Even if the arbitrator unilaterally agrees to re-open the arbitration before you can file a lawsuit in court or the arbitrator agrees to re-open the arbitration down the line (after you file), the court should still deem the defendant(s)’ failure to pay a material breach of the arbitration agreement. Under SB 707 (California Code of Civil Procedures Section 1281.97(b)(1)), you can proceed to court and the court must also impose sanctions. It does not matter if the arbitrator re-opens the file, as the defendant(s) already breached the arbitration agreement.

Should you use SB 707 to get back into civil court?

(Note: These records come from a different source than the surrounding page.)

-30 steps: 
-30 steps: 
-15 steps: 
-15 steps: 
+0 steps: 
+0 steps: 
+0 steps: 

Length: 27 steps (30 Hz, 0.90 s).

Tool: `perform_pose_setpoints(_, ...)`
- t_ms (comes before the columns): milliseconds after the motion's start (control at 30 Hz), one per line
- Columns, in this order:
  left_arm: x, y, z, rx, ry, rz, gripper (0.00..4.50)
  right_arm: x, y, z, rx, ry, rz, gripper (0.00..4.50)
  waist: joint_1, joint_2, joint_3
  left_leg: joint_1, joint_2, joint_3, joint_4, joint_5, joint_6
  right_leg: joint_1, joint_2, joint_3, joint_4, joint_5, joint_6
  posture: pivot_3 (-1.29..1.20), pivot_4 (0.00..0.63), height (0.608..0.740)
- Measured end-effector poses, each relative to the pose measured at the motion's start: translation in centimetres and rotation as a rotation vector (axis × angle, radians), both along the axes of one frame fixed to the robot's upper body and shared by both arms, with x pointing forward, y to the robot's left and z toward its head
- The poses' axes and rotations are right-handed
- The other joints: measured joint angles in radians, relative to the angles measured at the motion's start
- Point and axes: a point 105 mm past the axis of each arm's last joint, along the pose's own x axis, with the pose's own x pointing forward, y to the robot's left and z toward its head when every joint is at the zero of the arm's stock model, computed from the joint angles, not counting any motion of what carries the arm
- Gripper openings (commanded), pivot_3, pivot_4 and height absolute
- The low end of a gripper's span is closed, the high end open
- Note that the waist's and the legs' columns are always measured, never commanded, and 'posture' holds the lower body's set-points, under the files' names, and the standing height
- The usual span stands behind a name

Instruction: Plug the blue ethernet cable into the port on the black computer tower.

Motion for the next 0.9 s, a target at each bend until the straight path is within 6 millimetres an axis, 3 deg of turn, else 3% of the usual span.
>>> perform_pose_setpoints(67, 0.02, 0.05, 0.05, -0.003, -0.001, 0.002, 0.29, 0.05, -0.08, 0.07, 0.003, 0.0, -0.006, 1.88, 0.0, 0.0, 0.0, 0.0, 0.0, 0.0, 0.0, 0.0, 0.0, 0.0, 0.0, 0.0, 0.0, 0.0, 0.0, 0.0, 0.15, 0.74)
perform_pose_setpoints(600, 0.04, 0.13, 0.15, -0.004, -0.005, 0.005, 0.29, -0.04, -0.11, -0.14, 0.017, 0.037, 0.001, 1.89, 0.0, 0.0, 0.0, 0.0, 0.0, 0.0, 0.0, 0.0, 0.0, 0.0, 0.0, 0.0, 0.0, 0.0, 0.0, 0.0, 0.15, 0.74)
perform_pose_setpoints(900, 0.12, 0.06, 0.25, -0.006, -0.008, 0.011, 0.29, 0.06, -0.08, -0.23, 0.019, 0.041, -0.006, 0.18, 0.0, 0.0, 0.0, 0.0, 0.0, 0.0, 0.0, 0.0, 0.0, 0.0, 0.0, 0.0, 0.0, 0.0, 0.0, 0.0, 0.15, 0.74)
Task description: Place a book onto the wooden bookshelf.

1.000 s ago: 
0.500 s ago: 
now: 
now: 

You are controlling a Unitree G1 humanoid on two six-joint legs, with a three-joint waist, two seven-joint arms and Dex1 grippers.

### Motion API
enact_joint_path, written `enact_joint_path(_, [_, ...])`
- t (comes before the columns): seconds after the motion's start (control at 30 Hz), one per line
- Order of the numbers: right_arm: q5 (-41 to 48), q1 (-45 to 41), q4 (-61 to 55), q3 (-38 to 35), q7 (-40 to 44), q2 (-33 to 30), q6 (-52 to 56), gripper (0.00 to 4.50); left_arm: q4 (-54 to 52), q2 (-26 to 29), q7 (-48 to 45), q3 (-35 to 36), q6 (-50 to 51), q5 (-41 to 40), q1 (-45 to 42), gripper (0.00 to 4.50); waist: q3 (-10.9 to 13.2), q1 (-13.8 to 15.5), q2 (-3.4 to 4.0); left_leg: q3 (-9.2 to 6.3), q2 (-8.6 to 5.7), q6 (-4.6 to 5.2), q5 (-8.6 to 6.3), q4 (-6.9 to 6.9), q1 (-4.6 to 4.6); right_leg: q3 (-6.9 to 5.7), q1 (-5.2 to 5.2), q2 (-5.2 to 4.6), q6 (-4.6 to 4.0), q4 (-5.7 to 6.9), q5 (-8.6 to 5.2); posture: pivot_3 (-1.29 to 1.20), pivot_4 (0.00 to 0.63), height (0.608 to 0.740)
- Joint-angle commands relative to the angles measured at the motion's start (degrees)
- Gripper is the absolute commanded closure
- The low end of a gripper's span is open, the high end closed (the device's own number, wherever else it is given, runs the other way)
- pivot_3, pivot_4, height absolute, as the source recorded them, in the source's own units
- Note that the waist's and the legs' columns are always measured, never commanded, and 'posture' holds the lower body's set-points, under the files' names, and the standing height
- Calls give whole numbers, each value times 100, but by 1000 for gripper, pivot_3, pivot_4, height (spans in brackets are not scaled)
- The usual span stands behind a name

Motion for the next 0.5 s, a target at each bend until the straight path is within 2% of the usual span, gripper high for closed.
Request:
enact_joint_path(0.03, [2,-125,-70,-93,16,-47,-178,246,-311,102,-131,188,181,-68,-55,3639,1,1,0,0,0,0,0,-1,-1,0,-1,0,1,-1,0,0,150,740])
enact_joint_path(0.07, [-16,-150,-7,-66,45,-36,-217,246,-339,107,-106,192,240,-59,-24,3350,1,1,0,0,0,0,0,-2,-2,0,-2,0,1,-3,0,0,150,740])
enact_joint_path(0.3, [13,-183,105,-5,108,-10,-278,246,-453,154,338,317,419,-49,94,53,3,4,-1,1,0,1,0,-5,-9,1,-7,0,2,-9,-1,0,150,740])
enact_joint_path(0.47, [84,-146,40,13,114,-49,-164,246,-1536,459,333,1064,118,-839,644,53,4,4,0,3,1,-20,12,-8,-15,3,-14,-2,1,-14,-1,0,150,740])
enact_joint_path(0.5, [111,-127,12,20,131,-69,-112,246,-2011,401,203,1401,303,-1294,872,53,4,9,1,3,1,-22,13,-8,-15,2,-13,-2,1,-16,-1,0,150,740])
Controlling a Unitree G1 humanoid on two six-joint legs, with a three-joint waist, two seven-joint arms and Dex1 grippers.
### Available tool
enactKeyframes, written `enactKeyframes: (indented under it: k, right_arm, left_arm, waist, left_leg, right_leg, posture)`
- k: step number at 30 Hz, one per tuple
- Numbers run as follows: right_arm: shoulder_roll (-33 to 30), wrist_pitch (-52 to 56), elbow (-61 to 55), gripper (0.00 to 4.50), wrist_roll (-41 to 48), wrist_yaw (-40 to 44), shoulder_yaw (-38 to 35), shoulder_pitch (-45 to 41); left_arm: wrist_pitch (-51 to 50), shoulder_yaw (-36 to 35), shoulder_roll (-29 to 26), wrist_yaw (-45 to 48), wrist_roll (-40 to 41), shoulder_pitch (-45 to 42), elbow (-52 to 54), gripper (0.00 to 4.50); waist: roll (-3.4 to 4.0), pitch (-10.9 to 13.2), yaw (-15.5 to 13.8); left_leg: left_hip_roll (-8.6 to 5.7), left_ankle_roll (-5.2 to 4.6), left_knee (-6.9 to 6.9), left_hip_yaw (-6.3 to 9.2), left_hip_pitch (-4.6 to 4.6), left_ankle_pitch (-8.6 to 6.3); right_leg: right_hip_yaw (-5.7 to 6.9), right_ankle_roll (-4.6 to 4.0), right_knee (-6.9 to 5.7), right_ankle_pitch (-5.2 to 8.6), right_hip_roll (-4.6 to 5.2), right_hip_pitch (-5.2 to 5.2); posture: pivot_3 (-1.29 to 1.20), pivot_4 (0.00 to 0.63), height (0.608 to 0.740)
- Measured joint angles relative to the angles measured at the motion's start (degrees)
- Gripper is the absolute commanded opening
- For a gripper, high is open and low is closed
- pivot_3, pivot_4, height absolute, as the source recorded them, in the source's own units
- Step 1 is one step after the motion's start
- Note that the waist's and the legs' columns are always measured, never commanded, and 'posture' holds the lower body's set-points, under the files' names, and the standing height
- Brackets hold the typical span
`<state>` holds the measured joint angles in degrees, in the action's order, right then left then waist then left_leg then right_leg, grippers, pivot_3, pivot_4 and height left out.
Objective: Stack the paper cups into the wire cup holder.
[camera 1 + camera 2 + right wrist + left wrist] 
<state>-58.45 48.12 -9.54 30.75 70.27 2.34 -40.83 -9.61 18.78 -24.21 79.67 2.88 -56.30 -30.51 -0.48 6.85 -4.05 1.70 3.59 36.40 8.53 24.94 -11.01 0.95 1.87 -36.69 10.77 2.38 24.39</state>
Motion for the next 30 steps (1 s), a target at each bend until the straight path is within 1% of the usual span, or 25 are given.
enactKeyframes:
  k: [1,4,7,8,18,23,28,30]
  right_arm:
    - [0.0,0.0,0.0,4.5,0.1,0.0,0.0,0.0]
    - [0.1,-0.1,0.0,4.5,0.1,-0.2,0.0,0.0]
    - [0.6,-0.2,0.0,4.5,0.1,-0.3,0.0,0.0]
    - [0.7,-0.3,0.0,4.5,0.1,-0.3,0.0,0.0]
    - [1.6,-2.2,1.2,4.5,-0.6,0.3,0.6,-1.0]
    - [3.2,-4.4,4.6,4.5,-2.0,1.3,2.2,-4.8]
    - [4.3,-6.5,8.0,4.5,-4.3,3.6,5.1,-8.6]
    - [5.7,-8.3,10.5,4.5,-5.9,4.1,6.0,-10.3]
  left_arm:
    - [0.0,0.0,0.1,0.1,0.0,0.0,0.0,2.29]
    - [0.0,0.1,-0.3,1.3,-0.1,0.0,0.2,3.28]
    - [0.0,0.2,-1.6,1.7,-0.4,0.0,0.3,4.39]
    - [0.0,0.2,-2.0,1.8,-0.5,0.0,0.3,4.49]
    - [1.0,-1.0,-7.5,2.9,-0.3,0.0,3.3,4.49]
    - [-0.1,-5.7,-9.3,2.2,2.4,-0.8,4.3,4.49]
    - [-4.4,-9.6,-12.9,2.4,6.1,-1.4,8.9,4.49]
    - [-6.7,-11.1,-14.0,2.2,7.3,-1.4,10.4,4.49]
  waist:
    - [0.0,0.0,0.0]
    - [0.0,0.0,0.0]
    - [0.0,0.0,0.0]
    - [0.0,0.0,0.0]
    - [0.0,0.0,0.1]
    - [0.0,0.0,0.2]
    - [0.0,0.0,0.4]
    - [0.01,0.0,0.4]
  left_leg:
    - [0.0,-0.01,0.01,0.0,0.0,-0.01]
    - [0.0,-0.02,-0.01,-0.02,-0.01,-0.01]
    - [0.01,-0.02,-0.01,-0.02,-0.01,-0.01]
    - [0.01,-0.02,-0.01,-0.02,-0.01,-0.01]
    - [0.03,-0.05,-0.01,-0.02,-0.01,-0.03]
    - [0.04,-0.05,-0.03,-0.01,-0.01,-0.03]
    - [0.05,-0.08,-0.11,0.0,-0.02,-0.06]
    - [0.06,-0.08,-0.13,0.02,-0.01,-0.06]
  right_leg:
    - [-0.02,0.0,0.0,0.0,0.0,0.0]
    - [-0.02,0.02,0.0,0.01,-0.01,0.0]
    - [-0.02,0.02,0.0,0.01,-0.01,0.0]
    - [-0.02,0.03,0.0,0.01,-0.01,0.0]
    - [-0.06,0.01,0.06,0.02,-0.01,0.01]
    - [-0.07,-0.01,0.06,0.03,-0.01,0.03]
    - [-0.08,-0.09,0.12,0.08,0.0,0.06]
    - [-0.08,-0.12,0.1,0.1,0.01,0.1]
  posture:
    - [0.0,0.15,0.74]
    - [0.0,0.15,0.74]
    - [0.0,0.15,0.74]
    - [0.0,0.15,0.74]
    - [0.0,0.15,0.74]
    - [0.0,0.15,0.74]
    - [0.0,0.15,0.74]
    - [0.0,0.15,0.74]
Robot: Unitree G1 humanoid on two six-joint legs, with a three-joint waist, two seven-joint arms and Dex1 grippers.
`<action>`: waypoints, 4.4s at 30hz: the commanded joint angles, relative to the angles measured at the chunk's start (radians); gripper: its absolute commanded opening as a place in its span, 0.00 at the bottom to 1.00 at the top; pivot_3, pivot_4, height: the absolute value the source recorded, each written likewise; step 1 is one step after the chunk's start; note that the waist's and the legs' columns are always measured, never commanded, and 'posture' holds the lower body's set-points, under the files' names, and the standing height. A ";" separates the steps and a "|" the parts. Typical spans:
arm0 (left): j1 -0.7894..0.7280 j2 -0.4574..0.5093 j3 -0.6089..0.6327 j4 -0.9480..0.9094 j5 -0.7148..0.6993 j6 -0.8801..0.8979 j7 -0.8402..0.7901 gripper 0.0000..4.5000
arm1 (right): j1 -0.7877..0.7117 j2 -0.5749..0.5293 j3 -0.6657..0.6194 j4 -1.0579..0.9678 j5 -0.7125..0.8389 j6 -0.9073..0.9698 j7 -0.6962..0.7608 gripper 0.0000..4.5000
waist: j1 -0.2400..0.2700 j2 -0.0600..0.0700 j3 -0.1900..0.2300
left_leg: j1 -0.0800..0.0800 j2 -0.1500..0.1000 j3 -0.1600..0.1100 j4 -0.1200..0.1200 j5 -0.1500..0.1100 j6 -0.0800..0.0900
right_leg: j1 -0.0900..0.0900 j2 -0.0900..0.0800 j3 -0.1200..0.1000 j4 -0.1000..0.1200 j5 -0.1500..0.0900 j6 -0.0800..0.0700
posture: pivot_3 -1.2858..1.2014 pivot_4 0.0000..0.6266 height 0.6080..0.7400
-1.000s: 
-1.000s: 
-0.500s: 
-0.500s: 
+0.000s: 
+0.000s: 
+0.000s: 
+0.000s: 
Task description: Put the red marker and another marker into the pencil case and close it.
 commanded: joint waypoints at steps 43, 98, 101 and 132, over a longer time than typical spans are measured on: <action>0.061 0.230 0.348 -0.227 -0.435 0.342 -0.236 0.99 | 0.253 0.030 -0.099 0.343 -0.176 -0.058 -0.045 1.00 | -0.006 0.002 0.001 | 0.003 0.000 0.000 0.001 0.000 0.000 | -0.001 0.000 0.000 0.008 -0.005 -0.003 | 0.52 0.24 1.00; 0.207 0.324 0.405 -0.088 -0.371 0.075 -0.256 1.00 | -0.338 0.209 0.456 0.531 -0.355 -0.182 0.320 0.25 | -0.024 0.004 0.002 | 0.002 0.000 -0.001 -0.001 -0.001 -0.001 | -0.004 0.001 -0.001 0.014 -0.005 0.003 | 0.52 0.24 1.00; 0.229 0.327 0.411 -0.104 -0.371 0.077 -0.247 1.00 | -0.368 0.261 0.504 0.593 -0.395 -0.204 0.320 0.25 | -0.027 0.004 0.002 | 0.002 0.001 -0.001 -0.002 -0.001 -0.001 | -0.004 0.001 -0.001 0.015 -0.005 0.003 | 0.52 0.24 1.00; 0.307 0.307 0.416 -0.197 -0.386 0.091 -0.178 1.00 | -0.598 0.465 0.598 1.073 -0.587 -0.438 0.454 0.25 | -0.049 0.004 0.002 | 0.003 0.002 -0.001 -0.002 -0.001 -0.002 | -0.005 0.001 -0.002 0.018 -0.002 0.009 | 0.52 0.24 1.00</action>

If your case is a low-value one, and you have a decent arbitrator, you might want to give the defendant(s) a chance to pay and suggest early mediation. Even if mediation is not successful in such a low-value case, you can leverage the arbitration fees into a settlement. However, if you have a good case, take advantage of SB 707 to get out of arbitration.

Should you stay in arbitration despite a default in payment?

In the event a defendant does not pay for the arbitration, SB 707 allows recovery of attorneys’ fees and costs. If the defendant(s) cannot pay, you may want to force the defendant(s) to stay in arbitration and then get an order pursuant to SB 707 to at least get your fees and costs.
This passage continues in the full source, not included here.